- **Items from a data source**
########################################
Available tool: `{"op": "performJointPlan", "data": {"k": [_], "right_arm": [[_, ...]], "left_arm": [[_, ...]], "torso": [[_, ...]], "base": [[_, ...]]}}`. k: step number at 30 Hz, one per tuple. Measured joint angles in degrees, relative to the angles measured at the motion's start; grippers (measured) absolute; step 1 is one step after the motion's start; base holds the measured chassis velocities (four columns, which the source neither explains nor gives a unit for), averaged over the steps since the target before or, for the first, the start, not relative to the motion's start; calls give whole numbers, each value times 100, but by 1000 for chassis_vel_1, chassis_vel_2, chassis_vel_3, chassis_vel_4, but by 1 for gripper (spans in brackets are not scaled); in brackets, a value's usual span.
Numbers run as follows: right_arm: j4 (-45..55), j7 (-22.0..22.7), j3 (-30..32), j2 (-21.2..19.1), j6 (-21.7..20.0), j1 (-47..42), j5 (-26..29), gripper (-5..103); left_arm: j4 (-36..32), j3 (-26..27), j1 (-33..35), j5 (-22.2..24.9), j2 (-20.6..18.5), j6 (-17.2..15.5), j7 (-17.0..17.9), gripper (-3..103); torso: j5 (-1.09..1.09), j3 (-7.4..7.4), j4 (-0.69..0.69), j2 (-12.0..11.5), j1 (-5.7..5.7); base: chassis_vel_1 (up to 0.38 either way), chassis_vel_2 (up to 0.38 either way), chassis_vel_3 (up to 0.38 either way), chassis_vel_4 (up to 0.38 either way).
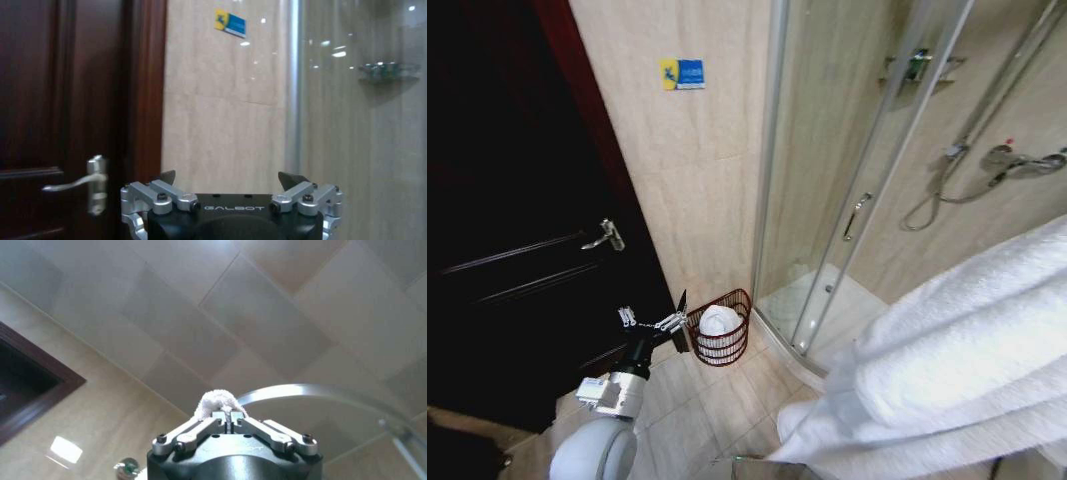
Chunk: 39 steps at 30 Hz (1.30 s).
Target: Discard the used towel into the hamper.
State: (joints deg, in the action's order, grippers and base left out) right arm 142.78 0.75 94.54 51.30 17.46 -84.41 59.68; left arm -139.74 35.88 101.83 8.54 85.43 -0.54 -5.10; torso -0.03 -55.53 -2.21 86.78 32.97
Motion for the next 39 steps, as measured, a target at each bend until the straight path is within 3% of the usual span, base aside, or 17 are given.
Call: {"op": "performJointPlan", "data": {"k": [27,39], "right_arm": [[-171,-20,-63,-82,-1,128,-44,2],[-200,76,-1195,-112,-49,756,-675,2]], "left_arm": [[0,0,0,0,0,0,0,100],[0,1,0,0,0,0,1,100]], "torso": [[4,3,0,-7,-2],[4,4,0,-9,-2]], "base": [[114,115,115,117],[64,57,63,69]]}}
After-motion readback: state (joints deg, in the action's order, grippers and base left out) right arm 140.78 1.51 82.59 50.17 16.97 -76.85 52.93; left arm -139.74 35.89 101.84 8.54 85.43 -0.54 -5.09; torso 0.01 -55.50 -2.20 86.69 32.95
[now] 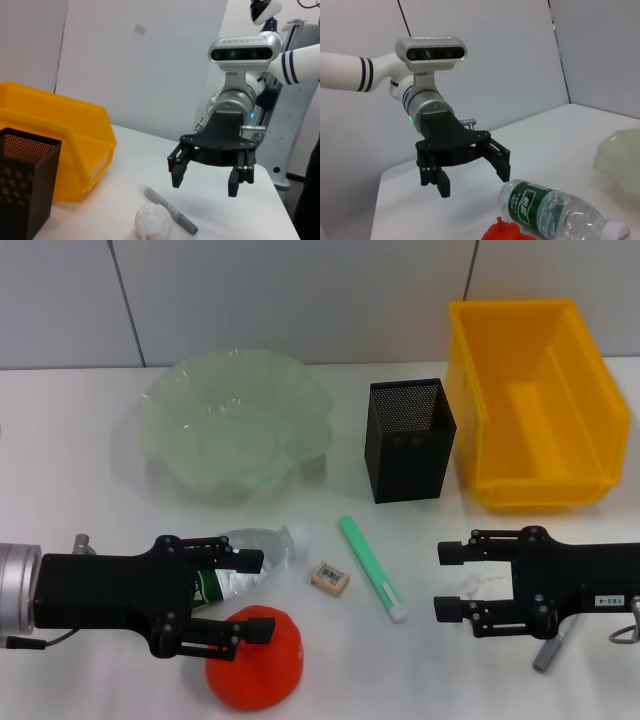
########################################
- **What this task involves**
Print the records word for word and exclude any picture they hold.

- **Written solution**
Available tool: `{"op": "performJointPlan", "data": {"k": [_], "right_arm": [[_, ...]], "left_arm": [[_, ...]], "torso": [[_, ...]], "base": [[_, ...]]}}`. k: step number at 30 Hz, one per tuple. Measured joint angles in degrees, relative to the angles measured at the motion's start; grippers (measured) absolute; step 1 is one step after the motion's start; base holds the measured chassis velocities (four columns, which the source neither explains nor gives a unit for), averaged over the steps since the target before or, for the first, the start, not relative to the motion's start; calls give whole numbers, each value times 100, but by 1000 for chassis_vel_1, chassis_vel_2, chassis_vel_3, chassis_vel_4, but by 1 for gripper (spans in brackets are not scaled); in brackets, a value's usual span.
Numbers run as follows: right_arm: j4 (-45..55), j7 (-22.0..22.7), j3 (-30..32), j2 (-21.2..19.1), j6 (-21.7..20.0), j1 (-47..42), j5 (-26..29), gripper (-5..103); left_arm: j4 (-36..32), j3 (-26..27), j1 (-33..35), j5 (-22.2..24.9), j2 (-20.6..18.5), j6 (-17.2..15.5), j7 (-17.0..17.9), gripper (-3..103); torso: j5 (-1.09..1.09), j3 (-7.4..7.4), j4 (-0.69..0.69), j2 (-12.0..11.5), j1 (-5.7..5.7); base: chassis_vel_1 (up to 0.38 either way), chassis_vel_2 (up to 0.38 either way), chassis_vel_3 (up to 0.38 either way), chassis_vel_4 (up to 0.38 either way).
Chunk: 39 steps at 30 Hz (1.30 s).
Target: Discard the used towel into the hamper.
State: (joints deg, in the action's order, grippers and base left out) right arm 142.78 0.75 94.54 51.30 17.46 -84.41 59.68; left arm -139.74 35.88 101.83 8.54 85.43 -0.54 -5.10; torso -0.03 -55.53 -2.21 86.78 32.97
Motion for the next 39 steps, as measured, a target at each bend until the straight path is within 3% of the usual span, base aside, or 17 are given.
Call: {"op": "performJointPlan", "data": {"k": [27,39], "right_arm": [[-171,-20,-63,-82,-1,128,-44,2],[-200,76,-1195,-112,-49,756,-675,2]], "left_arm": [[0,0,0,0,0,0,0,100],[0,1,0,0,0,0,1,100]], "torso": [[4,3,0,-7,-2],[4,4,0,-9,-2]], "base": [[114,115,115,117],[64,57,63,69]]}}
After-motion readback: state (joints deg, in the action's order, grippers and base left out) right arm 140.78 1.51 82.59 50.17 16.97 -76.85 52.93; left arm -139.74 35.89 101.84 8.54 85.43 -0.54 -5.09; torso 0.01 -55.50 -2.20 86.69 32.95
[now] 

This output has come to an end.